Take the lines below from the first through the one that contains "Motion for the" and copy them exactly.

▸ DATA EXCERPT:
__________________________________________________
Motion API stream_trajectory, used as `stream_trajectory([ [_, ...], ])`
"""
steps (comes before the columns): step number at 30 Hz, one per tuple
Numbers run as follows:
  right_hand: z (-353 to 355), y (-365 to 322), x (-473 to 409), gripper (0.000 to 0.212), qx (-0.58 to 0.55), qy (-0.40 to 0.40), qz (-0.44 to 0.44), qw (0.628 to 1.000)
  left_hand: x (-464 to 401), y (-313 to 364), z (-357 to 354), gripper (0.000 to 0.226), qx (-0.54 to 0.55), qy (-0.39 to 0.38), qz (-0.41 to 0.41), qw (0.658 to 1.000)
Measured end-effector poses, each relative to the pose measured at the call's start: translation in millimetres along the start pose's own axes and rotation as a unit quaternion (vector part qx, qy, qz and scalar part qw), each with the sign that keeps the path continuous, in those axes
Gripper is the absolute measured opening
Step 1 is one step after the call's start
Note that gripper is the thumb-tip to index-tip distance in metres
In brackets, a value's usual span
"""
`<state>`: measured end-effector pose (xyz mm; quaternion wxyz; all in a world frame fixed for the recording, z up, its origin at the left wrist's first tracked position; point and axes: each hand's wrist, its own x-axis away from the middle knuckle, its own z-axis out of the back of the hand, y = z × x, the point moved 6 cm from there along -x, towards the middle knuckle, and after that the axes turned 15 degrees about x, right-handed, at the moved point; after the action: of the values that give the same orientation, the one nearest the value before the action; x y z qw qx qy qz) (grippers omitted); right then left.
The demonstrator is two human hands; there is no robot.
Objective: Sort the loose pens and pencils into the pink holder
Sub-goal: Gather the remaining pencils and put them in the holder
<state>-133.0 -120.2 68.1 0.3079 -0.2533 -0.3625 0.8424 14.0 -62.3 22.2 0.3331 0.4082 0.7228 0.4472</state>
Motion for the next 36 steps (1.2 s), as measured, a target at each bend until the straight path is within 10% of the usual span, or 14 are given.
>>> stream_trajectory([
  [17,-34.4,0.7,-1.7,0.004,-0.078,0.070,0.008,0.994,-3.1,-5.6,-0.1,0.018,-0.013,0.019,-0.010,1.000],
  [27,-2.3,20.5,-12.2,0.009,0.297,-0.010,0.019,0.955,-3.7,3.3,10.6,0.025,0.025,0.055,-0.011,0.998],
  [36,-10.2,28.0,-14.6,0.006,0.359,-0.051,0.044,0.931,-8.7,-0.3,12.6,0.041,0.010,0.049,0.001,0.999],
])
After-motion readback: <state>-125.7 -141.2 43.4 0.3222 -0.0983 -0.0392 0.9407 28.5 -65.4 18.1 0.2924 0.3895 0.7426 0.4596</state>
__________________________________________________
▸ RESPONSE FOR THIS EXERCISE:
Motion API stream_trajectory, used as `stream_trajectory([ [_, ...], ])`
"""
steps (comes before the columns): step number at 30 Hz, one per tuple
Numbers run as follows:
  right_hand: z (-353 to 355), y (-365 to 322), x (-473 to 409), gripper (0.000 to 0.212), qx (-0.58 to 0.55), qy (-0.40 to 0.40), qz (-0.44 to 0.44), qw (0.628 to 1.000)
  left_hand: x (-464 to 401), y (-313 to 364), z (-357 to 354), gripper (0.000 to 0.226), qx (-0.54 to 0.55), qy (-0.39 to 0.38), qz (-0.41 to 0.41), qw (0.658 to 1.000)
Measured end-effector poses, each relative to the pose measured at the call's start: translation in millimetres along the start pose's own axes and rotation as a unit quaternion (vector part qx, qy, qz and scalar part qw), each with the sign that keeps the path continuous, in those axes
Gripper is the absolute measured opening
Step 1 is one step after the call's start
Note that gripper is the thumb-tip to index-tip distance in metres
In brackets, a value's usual span
"""
`<state>`: measured end-effector pose (xyz mm; quaternion wxyz; all in a world frame fixed for the recording, z up, its origin at the left wrist's first tracked position; point and axes: each hand's wrist, its own x-axis away from the middle knuckle, its own z-axis out of the back of the hand, y = z × x, the point moved 6 cm from there along -x, towards the middle knuckle, and after that the axes turned 15 degrees about x, right-handed, at the moved point; after the action: of the values that give the same orientation, the one nearest the value before the action; x y z qw qx qy qz) (grippers omitted); right then left.
The demonstrator is two human hands; there is no robot.
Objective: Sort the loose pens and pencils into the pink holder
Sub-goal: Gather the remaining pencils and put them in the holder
<state>-133.0 -120.2 68.1 0.3079 -0.2533 -0.3625 0.8424 14.0 -62.3 22.2 0.3331 0.4082 0.7228 0.4472</state>
Motion for the next 36 steps (1.2 s), as measured, a target at each bend until the straight path is within 10% of the usual span, or 14 are given.

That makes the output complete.